US Futures (ES and NQ): Performance Benchmark 2023, 2024, and 2025
December 29, 2025
.
10 min read
1. Executive Summary
Quantum Signals provides pre-trained intraday AI signals for US equity index futures (ES, NQ). Our models predict short-horizon mid-price trends (up / stable / down) using finance-native neural networks trained on Level II limit order book (LOB) and microstructure features.
Objective. Review the performance of pre-trained AI signals on ES and NQ futures and understand how the technology performs and generalizes.
Bigger picture. Pre-trained signals are a baseline that can be used for validation. We do not expect all our customers to trade using these signals. The goal is to help you design custom signals tailored to your symbols, horizons, entry cadence, and risk rules.
2. Review the Basics
2.1 Data
We use Level II LOB (10 levels, prices & volumes) from CME Globex with ~3 years’ worth of history for training, plus the real-time LOB feed for near-real-time predictions.
2.2 Predictions
For the two pre-trained signals we are reviewing in this document we are predicting the following:
- Target variable: mid-price trend (Up / Down / Stable) between two averaging windows:
- Start window: [now, now + 5 min] (average over next 5-minutes)
- End window: end of the day (average over 15:55–16:00 ET)

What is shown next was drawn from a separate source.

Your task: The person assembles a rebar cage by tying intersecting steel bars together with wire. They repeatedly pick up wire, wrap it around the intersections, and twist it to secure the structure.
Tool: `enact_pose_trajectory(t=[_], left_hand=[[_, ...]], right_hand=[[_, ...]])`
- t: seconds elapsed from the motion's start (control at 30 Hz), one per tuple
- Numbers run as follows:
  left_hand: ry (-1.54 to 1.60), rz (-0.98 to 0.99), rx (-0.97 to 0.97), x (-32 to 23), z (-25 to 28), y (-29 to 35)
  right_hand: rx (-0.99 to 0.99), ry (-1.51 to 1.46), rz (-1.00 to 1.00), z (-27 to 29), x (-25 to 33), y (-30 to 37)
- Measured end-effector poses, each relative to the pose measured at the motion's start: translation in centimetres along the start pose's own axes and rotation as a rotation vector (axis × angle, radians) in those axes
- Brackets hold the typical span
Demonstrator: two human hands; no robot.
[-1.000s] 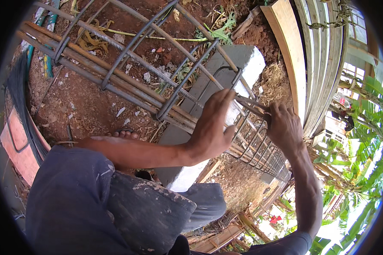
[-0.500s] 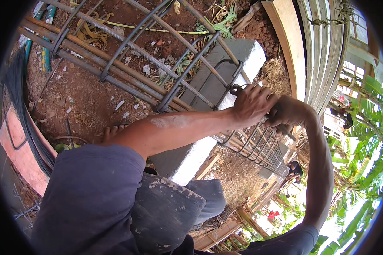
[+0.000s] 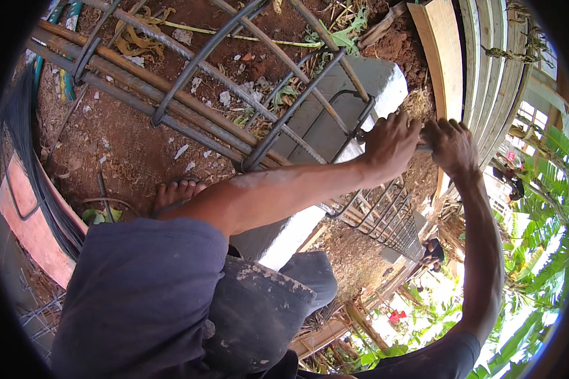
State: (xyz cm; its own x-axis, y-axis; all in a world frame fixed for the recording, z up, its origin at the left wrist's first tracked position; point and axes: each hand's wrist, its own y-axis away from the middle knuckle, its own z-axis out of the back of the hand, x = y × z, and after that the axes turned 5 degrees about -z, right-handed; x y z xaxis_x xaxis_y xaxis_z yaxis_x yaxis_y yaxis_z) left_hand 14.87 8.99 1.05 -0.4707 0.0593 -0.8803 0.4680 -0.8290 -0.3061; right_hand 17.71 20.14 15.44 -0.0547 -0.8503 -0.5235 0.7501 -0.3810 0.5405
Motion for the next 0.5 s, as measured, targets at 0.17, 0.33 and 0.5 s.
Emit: enact_pose_trajectory(t=[0.17,0.33,0.5], left_hand=[[0.010,-0.305,0.040,-1.7,0.9,5.4],[-0.023,-0.476,0.081,-0.7,1.7,7.4],[0.010,-0.596,0.077,0.1,2.2,7.3]], right_hand=[[0.735,-0.349,-0.087,0.3,3.5,4.4],[1.092,-1.453,-0.735,2.8,8.3,6.6],[1.039,-1.626,-0.671,0.8,9.9,8.5]])
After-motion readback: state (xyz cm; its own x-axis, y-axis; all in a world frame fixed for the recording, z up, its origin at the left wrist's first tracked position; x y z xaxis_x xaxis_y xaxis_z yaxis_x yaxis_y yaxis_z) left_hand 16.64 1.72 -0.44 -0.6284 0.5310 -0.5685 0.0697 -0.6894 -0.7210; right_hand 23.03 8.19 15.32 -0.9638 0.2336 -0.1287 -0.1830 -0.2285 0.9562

- Stable: ±2 bps band around 0
- Prediction cadence: every 1 minute on CME Trading Days for Equities, 09:30–16:00 ET
2.3 AI Model
Current model used: Pythia-v0.1.1-Sep25
We introduced our baseline model Pythia-v0.1.0 in a recent blog post. The “Sep25” suffix corresponds to the last month in the data set used to train, test, and validate the model.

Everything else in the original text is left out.